▶ [REQUIRED ACTION]:
Which of the lines below contain the string "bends"? Pull each one out of the data.

---

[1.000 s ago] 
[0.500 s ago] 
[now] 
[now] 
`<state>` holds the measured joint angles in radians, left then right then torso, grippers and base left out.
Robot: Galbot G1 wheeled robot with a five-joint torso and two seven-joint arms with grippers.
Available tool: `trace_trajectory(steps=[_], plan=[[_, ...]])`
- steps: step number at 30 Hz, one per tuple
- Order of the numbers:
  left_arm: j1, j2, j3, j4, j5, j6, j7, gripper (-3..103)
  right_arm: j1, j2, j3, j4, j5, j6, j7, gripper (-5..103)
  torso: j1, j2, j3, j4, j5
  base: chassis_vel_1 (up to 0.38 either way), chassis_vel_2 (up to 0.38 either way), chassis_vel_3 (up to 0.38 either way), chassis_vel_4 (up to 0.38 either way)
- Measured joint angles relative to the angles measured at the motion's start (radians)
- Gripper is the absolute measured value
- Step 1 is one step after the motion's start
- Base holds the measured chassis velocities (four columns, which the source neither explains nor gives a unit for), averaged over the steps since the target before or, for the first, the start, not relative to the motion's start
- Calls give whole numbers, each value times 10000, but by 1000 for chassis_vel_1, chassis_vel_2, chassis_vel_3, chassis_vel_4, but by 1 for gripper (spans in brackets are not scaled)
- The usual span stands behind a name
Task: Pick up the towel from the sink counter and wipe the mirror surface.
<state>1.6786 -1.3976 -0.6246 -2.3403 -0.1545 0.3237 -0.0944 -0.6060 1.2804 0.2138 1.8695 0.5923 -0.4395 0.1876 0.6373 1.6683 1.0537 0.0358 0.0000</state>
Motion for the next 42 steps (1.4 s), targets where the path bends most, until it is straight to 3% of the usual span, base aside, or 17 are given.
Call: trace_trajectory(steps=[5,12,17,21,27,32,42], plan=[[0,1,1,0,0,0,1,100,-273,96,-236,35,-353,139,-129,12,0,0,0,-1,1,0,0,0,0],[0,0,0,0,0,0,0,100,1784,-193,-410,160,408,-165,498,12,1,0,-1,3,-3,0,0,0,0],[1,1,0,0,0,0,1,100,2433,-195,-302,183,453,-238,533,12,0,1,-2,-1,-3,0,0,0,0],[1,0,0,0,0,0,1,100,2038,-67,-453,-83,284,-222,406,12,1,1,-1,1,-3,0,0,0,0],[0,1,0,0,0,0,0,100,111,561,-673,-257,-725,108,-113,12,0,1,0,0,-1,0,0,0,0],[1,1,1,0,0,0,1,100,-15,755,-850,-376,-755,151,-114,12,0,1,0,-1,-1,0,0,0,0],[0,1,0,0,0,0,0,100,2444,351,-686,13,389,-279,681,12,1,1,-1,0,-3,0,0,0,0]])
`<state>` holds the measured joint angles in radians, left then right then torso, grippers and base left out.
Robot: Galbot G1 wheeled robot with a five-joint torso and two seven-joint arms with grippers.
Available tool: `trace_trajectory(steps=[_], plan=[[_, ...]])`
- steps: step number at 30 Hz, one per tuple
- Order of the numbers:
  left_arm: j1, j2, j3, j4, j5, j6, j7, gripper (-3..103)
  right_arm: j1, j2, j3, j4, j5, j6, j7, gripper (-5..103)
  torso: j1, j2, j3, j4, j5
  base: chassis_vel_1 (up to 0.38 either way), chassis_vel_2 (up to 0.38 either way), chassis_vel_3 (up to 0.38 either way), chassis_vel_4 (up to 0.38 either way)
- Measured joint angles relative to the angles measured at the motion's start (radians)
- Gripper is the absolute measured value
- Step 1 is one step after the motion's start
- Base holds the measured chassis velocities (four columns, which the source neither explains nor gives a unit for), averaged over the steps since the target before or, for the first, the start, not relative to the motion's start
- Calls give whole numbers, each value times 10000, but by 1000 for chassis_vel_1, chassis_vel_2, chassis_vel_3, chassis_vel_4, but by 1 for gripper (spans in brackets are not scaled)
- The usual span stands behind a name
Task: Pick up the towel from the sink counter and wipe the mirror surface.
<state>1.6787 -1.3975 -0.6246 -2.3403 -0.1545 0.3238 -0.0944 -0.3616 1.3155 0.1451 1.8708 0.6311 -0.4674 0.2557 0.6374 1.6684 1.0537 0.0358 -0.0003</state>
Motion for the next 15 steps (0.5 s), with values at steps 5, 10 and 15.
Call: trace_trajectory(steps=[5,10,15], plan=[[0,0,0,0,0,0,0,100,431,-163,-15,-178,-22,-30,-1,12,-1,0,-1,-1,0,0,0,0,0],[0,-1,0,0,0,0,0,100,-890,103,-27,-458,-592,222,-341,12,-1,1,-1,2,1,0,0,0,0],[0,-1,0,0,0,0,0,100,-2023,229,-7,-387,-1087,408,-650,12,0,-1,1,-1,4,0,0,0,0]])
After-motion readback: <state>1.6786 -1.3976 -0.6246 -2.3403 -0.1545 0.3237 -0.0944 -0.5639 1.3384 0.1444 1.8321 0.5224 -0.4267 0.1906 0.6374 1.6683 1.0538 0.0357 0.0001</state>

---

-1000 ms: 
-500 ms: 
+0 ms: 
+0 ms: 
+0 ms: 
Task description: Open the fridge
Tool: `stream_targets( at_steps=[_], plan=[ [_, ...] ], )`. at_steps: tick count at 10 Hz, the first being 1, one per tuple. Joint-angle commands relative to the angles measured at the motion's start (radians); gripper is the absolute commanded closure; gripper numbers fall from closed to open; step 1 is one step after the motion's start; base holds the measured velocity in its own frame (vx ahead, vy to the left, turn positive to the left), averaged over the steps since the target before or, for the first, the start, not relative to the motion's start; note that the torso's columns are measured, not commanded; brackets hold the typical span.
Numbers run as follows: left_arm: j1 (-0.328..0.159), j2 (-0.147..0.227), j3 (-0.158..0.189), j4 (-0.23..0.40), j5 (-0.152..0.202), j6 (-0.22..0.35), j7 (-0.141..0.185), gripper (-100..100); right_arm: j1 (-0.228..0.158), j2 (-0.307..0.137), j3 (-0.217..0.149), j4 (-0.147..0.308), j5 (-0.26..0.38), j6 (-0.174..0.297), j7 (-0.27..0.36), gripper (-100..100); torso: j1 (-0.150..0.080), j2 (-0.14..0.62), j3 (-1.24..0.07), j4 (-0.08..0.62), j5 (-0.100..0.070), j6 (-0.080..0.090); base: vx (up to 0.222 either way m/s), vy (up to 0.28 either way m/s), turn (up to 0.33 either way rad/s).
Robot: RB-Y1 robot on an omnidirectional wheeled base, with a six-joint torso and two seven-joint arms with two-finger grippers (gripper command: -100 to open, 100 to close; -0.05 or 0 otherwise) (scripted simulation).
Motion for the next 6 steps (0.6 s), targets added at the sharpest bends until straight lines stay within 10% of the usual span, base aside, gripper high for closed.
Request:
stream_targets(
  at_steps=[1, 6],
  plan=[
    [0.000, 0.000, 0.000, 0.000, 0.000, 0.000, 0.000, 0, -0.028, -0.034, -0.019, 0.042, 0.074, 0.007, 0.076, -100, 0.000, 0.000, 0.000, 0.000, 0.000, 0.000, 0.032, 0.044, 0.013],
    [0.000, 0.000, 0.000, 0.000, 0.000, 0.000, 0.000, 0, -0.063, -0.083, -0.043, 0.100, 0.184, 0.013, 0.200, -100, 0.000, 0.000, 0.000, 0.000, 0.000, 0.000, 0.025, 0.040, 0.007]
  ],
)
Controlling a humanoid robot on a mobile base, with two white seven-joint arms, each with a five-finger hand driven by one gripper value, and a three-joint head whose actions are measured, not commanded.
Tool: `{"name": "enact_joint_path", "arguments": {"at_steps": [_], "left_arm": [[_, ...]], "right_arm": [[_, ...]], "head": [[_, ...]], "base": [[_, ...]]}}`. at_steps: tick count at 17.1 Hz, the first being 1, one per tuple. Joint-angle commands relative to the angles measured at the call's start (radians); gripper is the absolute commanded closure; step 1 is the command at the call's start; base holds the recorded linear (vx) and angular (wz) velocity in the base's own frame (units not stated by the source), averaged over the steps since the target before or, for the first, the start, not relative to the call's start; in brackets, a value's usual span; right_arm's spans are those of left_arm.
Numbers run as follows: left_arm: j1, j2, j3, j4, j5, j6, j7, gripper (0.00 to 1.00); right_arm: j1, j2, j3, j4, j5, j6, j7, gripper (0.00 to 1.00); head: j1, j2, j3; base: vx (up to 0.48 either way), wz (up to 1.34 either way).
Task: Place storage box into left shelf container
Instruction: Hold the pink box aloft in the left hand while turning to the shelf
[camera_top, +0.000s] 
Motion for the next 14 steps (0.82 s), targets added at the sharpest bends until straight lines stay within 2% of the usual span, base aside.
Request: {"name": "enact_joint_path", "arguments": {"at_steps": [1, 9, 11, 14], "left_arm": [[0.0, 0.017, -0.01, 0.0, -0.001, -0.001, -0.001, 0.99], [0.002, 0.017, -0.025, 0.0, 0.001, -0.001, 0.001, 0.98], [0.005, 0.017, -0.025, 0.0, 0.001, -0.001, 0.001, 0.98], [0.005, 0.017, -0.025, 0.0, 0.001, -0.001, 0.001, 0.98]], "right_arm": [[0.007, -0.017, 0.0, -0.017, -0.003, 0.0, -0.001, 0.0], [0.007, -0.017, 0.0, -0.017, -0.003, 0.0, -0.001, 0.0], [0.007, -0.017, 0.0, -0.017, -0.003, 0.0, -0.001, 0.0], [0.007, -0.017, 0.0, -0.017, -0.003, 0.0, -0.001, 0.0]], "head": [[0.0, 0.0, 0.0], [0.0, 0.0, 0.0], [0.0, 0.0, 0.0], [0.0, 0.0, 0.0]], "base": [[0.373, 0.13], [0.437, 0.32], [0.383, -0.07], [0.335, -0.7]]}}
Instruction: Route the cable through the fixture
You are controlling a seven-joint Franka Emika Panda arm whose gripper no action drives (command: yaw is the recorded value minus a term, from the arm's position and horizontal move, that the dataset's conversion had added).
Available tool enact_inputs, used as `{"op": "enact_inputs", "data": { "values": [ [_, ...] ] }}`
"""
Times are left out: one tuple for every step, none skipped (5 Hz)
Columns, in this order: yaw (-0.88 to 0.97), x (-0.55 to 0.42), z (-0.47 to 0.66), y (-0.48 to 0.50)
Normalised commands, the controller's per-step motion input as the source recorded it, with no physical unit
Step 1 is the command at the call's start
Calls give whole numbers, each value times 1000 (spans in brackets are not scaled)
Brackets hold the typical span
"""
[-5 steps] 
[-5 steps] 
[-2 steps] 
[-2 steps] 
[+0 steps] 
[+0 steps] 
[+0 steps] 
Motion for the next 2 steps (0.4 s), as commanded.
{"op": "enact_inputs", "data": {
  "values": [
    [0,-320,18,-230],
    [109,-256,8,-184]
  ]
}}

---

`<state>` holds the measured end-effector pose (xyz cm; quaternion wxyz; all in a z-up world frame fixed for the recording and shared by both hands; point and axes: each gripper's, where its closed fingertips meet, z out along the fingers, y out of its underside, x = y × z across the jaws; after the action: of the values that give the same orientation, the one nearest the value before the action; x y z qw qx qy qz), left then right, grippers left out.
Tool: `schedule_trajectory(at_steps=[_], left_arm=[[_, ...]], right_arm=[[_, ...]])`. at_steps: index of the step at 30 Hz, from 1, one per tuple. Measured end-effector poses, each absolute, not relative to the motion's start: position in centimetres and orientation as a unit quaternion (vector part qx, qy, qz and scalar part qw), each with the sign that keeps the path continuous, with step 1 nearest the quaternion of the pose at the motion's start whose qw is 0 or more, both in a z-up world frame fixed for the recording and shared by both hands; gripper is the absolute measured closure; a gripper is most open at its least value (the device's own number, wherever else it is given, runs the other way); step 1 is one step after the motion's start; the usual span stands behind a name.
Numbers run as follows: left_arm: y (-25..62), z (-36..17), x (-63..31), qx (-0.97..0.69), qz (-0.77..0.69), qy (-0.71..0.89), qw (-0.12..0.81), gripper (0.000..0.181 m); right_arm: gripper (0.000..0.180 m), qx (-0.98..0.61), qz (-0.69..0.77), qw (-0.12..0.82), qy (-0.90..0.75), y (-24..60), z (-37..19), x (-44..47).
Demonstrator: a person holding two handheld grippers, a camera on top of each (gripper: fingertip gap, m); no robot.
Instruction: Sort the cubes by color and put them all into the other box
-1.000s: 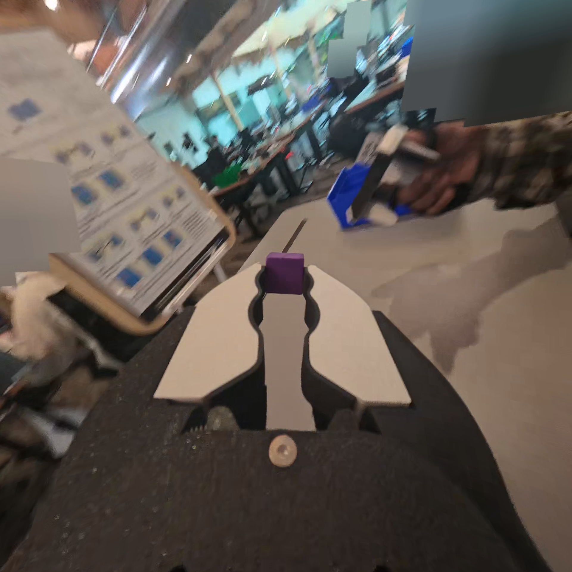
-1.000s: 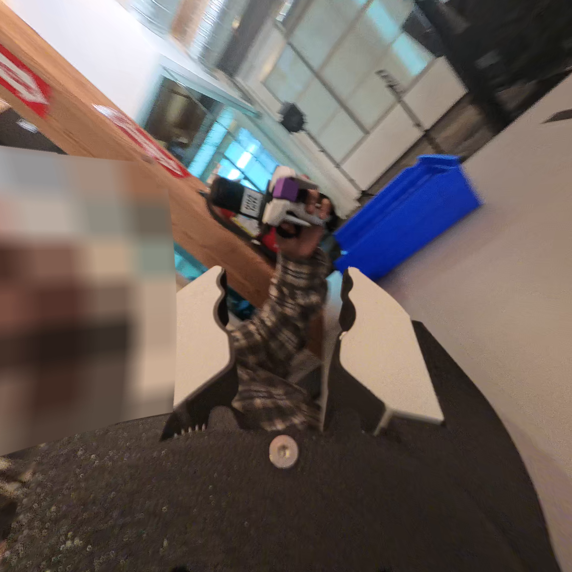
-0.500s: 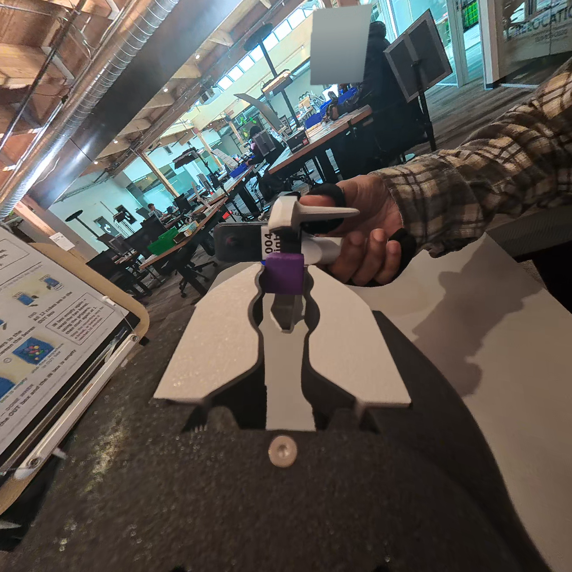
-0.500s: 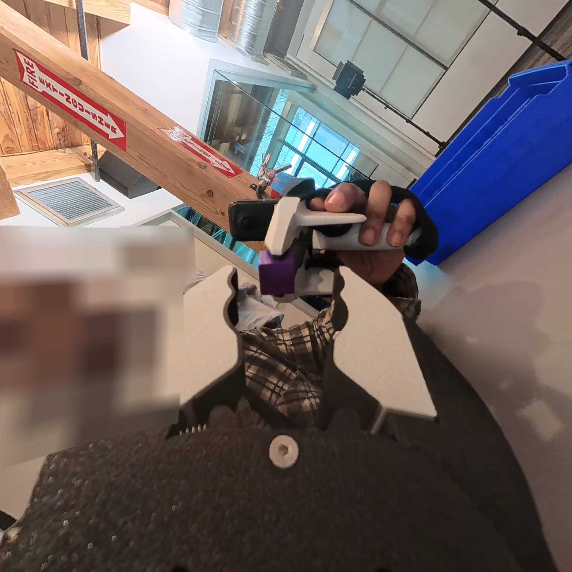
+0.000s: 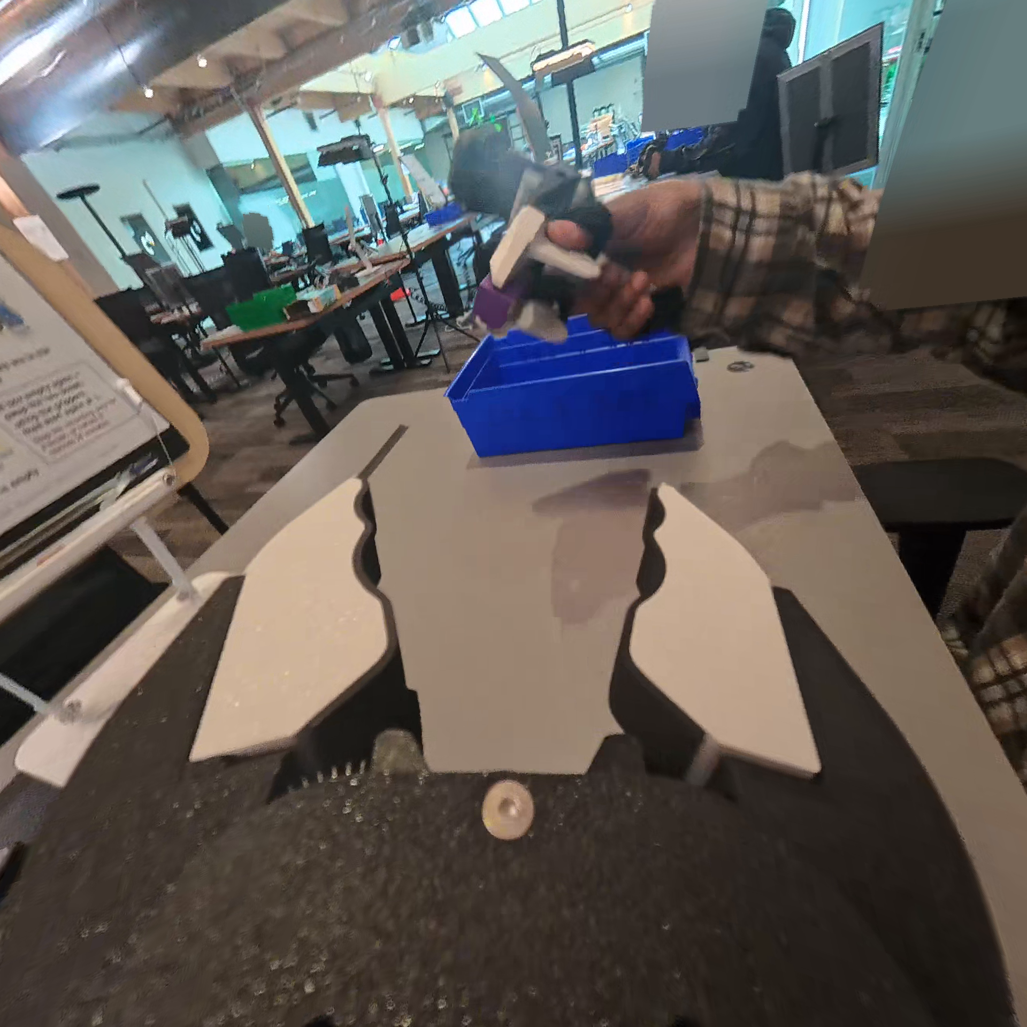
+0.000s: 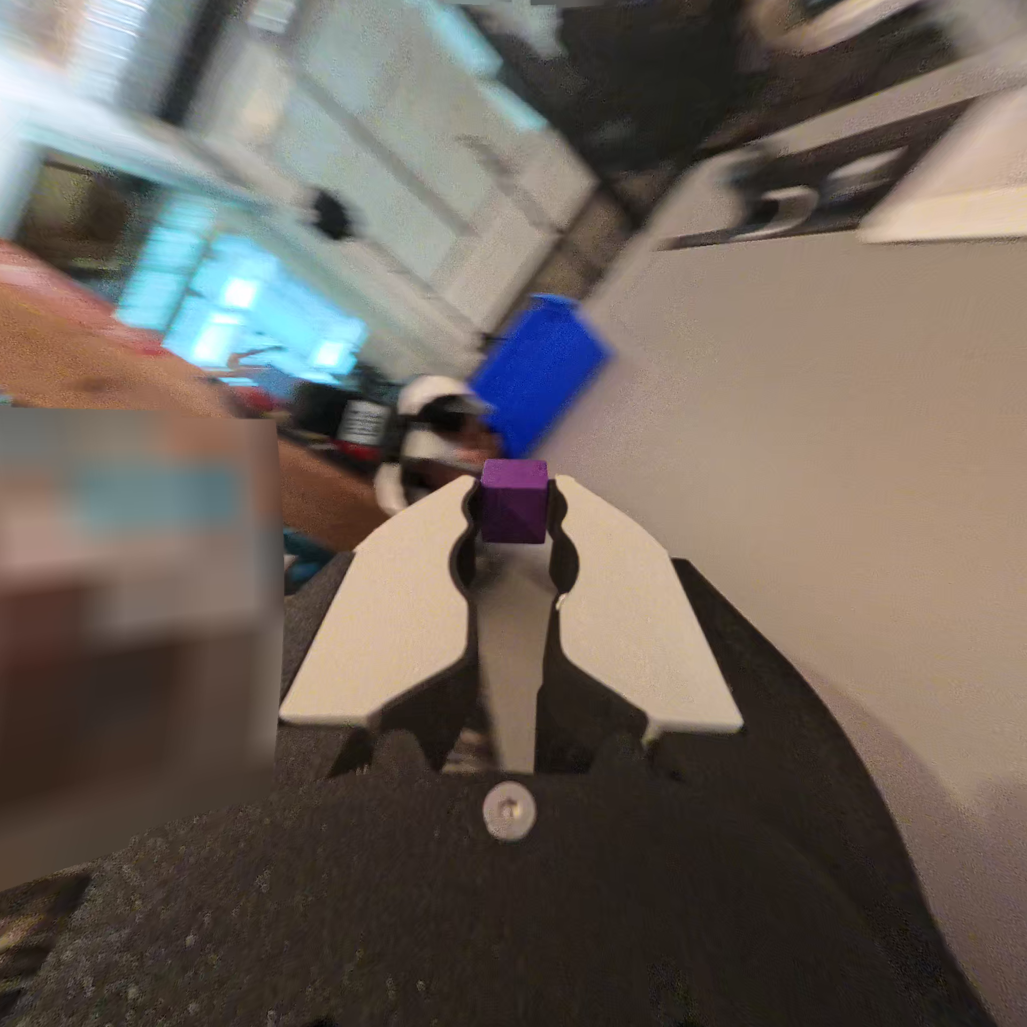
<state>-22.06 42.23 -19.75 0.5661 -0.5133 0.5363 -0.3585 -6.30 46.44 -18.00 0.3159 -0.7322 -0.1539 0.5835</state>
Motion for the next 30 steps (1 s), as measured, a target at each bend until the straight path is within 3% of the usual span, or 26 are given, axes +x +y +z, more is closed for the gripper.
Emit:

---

▶ [EXERCISE OUTPUT]:
Motion for the next 42 steps (1.4 s), targets where the path bends most, until it is straight to 3% of the usual span, base aside, or 17 are given.
Motion for the next 6 steps (0.6 s), targets added at the sharpest bends until straight lines stay within 10% of the usual span, base aside, gripper high for closed.
Motion for the next 14 steps (0.82 s), targets added at the sharpest bends until straight lines stay within 2% of the usual span, base aside.

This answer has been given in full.